Technological advances in areas such as transportation, communications, and science are rapidly changing our world--the rate of change will only increase in the 21st century. Innovations in training will be needed to meet these new requirements. Not only must soldiers and workers become proficient in using these new technologies, but shrinking manpower requires more cross-training, self-paced training, and distance learning. Two key technologies that can help reduce the burden on instructors and increase the efficiency and independence of trainees are virtual reality simulators and natural language processing. This paper focuses on the design of a virtual reality trainer that uses a spoken natural language interface with the trainee.
RTI has developed the Advanced Maintenance Assistant and Trainer (AMAT) with ACT II funding for the Army Combat Service Support (CSS) Battlelab. AMAT integrates spoken language processing, virtual reality, multimedia and instructional technologies to train and assist the turret mechanic in diagnosing and maintenance on the M1A1 Abrams Tank in a hands-busy, eyes-busy environment. AMAT is a technology concept demonstration and an extension to RTI’s Virtual Maintenance Trainer (VMAT) which was developed for training National Guard organizational mechanics. VMAT is currently deployed in a number of National Guard training facilities. The AMAT project demonstrates the integration of spoken human-machine dialogue with visual virtual reality in implementing intelligent assistant and training systems.

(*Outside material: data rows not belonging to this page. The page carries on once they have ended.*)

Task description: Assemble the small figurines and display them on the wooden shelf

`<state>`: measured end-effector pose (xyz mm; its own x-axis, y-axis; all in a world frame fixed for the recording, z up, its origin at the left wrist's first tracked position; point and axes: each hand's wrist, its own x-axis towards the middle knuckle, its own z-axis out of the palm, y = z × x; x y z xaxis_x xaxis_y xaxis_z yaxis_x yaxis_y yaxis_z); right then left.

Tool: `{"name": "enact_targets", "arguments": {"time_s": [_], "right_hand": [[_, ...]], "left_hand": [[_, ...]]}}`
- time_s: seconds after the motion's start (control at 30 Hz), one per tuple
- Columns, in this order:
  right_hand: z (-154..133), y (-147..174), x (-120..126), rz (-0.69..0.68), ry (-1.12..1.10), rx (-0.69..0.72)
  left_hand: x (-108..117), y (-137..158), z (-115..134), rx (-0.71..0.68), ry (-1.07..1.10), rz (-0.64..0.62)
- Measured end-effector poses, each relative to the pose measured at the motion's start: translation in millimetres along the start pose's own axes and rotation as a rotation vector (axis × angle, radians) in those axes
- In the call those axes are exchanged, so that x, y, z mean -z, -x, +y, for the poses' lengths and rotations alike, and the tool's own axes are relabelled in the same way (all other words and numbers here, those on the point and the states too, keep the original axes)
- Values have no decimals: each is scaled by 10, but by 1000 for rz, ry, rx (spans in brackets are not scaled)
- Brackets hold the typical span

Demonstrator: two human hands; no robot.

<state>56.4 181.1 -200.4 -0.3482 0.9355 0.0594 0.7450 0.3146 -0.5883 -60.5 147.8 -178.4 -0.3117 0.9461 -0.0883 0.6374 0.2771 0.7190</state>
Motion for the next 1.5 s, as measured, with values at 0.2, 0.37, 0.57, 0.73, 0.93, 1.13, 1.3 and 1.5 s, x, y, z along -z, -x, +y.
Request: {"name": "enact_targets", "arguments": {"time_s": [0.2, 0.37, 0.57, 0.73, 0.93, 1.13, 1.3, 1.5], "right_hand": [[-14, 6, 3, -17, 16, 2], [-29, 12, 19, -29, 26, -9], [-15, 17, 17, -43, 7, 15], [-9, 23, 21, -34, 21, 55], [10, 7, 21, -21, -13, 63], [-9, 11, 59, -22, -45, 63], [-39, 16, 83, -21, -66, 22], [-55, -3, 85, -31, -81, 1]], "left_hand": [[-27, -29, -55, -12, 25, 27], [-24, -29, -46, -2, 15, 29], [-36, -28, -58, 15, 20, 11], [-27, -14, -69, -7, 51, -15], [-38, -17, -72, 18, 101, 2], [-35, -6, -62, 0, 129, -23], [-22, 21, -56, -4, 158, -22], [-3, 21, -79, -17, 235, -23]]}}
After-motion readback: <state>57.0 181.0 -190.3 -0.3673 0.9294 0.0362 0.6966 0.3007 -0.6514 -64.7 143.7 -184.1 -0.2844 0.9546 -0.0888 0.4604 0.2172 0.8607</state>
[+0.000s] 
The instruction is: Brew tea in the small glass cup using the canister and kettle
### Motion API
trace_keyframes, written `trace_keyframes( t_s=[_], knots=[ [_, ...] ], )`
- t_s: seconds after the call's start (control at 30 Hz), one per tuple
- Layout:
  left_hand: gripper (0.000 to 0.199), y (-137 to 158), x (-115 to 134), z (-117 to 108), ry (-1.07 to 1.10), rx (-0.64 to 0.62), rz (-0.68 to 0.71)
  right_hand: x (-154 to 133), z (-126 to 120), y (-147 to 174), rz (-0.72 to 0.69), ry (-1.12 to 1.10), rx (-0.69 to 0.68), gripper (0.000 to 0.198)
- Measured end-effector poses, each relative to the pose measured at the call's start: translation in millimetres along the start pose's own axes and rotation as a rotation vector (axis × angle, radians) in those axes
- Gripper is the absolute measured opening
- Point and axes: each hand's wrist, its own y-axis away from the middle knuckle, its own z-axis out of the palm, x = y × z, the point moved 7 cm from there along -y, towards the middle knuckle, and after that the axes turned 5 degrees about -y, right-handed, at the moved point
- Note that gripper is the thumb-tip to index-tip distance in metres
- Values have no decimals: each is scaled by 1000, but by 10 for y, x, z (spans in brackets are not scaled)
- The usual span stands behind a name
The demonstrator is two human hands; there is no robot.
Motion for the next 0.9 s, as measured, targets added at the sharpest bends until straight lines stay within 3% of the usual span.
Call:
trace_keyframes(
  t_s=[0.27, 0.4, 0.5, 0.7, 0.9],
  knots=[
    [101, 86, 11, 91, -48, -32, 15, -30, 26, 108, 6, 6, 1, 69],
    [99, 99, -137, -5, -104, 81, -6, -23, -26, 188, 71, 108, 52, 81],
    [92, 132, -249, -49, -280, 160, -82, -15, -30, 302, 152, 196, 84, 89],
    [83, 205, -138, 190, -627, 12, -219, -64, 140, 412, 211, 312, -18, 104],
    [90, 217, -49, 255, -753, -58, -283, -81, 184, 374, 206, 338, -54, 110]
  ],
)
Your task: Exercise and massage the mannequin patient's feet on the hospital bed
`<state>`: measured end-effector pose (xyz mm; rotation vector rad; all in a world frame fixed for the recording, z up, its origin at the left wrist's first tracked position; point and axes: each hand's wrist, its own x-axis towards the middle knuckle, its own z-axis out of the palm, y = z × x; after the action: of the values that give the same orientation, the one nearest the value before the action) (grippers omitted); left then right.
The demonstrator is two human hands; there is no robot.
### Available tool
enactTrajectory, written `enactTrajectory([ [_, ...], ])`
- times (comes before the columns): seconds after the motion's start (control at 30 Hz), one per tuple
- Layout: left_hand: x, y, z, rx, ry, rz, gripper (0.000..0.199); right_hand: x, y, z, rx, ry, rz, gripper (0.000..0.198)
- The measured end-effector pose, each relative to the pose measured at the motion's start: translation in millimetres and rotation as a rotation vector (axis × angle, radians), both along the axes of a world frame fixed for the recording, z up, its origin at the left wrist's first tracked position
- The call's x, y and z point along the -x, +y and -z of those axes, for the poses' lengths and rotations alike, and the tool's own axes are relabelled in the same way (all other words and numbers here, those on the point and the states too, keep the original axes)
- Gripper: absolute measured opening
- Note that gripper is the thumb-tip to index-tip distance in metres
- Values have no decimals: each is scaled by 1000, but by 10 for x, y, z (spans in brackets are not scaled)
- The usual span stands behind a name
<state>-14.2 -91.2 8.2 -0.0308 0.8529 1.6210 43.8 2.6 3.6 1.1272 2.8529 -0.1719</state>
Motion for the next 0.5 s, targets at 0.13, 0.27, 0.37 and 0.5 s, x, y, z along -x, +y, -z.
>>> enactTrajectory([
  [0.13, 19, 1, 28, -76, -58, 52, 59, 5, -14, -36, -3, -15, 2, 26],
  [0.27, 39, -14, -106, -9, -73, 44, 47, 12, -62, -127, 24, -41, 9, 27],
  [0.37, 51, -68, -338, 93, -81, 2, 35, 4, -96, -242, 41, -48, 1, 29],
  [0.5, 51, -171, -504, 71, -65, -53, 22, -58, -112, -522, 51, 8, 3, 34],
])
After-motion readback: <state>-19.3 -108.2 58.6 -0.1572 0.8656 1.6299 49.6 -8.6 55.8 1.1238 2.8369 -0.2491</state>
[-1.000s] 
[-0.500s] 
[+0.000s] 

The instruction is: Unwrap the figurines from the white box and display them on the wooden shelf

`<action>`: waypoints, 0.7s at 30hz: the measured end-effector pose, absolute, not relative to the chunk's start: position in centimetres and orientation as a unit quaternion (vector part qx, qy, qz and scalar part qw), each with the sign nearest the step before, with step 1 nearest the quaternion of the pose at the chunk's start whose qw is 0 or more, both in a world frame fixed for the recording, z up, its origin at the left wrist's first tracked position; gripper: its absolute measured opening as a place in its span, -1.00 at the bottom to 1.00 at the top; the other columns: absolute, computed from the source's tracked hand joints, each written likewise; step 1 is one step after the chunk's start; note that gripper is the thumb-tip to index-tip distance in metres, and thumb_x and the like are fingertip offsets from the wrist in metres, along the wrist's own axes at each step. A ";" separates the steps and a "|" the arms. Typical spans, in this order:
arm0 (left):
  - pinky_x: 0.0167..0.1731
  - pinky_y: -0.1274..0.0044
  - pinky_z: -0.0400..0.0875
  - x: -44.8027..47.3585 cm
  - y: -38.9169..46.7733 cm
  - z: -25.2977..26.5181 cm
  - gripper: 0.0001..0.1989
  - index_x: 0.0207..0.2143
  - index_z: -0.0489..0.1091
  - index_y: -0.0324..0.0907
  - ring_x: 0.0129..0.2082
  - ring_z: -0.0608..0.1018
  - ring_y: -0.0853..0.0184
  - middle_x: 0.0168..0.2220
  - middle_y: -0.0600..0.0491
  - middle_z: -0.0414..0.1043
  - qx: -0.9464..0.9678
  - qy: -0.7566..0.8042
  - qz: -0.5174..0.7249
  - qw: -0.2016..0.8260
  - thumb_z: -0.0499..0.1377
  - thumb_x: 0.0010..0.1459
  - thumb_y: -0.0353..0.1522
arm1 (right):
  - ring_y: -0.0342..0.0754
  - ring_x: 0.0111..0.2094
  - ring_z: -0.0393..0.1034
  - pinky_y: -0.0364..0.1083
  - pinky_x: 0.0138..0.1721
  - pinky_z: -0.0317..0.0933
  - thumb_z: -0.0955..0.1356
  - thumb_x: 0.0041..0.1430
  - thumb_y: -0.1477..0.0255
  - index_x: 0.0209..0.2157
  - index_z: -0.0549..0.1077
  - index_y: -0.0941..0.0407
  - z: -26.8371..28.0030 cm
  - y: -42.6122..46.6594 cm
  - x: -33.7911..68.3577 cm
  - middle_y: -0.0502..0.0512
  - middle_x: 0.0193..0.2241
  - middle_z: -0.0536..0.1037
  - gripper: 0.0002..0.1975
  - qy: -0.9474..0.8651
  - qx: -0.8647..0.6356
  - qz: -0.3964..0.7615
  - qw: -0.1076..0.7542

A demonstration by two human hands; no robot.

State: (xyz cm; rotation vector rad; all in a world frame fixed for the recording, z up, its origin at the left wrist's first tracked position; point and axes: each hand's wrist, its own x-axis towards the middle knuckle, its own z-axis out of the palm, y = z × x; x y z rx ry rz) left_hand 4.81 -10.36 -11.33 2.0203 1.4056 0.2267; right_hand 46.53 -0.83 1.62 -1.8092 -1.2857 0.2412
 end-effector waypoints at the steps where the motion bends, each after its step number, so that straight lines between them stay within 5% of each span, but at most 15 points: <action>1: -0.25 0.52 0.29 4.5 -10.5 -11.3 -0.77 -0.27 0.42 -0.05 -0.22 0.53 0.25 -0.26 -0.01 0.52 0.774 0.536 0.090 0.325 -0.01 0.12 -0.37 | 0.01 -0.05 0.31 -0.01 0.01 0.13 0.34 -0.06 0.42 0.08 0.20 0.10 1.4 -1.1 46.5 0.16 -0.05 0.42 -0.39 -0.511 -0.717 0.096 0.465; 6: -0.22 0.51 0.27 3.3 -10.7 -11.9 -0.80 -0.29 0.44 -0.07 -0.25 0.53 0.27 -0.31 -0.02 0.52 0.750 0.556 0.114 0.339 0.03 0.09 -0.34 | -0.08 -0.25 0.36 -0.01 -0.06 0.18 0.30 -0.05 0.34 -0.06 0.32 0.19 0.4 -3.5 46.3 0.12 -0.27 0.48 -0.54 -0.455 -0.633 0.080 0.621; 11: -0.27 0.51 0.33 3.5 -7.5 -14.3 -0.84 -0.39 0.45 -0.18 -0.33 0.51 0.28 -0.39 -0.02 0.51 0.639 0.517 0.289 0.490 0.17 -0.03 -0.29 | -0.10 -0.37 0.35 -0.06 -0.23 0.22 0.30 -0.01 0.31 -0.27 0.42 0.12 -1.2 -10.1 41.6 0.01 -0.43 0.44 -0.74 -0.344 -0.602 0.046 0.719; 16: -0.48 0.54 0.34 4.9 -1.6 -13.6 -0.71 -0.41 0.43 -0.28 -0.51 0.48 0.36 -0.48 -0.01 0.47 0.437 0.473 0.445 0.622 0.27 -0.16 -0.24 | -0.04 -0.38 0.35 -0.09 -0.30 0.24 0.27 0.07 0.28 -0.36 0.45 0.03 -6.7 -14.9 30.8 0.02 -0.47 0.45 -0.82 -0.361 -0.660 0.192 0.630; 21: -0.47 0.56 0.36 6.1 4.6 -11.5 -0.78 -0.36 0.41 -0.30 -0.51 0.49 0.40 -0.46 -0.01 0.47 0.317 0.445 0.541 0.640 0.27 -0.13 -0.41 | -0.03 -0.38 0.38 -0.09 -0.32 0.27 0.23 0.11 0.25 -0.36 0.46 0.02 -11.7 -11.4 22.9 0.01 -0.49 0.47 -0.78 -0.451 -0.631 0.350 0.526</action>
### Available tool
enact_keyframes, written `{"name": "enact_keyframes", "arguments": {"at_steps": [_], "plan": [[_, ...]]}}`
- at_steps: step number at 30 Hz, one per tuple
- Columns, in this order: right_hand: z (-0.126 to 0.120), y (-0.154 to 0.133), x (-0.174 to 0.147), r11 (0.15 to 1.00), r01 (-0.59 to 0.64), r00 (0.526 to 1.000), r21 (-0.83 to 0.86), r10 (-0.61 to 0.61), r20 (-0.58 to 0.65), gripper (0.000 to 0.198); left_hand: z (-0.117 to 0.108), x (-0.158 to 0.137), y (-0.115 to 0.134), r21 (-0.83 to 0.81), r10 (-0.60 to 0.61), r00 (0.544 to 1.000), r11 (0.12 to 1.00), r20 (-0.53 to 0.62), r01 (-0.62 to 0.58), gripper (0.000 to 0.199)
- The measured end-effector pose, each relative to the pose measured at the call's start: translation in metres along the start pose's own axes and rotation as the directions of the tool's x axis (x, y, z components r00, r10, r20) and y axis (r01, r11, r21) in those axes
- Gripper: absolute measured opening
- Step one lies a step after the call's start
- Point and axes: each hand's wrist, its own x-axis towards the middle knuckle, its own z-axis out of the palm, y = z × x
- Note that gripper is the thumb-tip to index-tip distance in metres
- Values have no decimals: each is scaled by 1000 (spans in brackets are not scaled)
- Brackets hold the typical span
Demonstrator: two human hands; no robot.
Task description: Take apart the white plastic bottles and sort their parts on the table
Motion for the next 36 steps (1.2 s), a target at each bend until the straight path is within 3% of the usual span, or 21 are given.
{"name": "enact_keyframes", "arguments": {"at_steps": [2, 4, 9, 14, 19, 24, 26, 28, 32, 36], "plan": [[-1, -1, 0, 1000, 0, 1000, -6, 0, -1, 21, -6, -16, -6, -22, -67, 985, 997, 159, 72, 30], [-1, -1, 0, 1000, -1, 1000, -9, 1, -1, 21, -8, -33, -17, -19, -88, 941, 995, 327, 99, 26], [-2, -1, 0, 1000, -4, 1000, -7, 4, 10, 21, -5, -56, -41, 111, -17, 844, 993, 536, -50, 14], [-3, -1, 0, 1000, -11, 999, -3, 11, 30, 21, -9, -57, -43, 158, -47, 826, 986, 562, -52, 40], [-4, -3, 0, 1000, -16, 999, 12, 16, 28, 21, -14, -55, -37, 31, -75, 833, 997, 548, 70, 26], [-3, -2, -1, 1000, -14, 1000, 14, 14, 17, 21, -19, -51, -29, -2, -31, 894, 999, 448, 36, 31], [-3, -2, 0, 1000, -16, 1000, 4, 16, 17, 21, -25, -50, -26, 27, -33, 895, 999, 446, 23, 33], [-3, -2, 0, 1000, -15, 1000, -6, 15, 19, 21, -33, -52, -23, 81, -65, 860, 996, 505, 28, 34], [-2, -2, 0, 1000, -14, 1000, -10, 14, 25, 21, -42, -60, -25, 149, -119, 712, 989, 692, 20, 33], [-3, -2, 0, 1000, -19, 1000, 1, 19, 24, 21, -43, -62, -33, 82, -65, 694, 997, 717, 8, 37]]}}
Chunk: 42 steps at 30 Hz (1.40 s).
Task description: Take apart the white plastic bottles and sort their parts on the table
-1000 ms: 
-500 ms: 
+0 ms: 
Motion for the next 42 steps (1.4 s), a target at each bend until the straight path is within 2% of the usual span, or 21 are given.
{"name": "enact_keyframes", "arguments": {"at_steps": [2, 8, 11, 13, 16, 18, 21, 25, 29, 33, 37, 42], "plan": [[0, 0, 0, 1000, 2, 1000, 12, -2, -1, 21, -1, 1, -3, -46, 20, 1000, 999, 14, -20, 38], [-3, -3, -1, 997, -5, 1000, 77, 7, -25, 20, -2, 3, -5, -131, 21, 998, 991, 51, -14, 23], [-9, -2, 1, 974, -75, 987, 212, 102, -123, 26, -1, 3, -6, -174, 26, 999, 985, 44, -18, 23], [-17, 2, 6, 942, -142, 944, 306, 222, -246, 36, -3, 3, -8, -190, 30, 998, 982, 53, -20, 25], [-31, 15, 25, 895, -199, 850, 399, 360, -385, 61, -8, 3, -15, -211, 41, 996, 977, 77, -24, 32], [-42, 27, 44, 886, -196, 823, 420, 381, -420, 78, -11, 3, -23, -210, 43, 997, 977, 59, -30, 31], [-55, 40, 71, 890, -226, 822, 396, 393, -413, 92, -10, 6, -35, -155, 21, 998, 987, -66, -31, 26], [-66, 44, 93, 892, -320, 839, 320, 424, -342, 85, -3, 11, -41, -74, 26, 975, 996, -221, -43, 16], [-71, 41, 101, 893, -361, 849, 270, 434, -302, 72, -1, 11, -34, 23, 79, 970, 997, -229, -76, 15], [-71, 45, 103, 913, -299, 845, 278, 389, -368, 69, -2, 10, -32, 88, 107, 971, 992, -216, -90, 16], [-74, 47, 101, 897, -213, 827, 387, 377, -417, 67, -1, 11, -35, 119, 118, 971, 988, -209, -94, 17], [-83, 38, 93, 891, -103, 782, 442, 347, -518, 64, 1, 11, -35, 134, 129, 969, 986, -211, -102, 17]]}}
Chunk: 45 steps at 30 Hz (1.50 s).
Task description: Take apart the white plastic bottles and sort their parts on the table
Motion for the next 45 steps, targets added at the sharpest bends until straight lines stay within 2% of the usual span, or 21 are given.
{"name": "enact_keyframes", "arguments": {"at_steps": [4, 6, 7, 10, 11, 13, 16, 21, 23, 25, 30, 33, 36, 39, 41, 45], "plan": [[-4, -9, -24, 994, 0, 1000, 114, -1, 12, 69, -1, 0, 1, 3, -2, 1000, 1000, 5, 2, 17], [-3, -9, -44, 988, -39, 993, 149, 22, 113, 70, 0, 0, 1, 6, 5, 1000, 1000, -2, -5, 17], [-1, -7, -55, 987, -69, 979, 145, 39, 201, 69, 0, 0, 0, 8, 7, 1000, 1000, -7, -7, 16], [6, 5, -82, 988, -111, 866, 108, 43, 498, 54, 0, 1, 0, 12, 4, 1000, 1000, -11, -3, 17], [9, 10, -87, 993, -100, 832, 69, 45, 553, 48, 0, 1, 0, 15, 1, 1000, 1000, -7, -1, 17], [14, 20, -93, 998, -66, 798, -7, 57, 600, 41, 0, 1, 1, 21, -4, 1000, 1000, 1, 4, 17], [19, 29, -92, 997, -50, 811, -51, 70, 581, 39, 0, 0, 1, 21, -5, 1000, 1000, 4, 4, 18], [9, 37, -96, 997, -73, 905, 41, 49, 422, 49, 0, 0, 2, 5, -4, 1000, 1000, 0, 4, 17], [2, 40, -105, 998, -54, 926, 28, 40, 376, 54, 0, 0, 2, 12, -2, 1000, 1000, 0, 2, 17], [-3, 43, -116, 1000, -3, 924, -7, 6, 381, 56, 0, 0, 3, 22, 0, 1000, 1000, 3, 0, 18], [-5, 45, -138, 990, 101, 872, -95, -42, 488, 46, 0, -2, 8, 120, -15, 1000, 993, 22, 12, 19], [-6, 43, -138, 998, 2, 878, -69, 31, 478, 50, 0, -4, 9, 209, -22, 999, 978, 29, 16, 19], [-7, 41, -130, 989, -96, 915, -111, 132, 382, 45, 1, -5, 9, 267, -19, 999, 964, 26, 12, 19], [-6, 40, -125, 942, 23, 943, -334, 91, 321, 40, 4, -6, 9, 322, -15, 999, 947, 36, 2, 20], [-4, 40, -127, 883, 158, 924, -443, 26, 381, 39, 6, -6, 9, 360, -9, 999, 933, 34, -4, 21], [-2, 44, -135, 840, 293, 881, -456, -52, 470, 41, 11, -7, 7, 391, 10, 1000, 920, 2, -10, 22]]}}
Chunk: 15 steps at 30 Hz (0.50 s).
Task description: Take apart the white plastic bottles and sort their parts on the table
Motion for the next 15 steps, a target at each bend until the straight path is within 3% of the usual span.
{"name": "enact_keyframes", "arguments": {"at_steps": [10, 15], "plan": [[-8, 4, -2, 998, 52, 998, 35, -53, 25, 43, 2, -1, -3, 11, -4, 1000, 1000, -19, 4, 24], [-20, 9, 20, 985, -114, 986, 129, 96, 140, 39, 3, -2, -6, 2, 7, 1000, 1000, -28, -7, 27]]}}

To accomplish this goal, RTI researchers have implemented the following features:

· Speech recognition on a Pentium-based PC,
· Error correcting parsers that can correctly handle utterances that are outside of the grammar,
· Dynamic natural language grammars that change as the situation context changes,
· Spoken message interpretation that can resolve pronoun usage and incomplete sentences,
· Spoken message reliability processing that allows AMAT to compute the likelihood that it properly understood the trainee (This score can be used to ask for repeats or confirmations.),
· Goal-driven dialogue behavior so that the computer is directing the conversation to satisfy either the user-defined or computer-defined objectives,
· Voice-activated movement in the virtual environment, and
· Voice synthesis on a Pentium-based PC.

·         Two Dimensional Generalization in Information Extraction, with Joyce Yue Chai, Alan W. Biermann, AAAI/IAAI, pp. 431-438, 1999.


In a user-trained information extraction system, the cost of creating the rules for information extraction can be greatly reduced by maximizing the effectiveness of user inputs. If the user specifies one example of a desired extraction, our system automatically tries a variety of generalizations of this rule including generalizations of the terms and permutations of the ordering of significant words. Where modifications of the rules are successful, those rules are incorporated into the extraction set. The theory of such generalizations and a measure of their usefulness is described.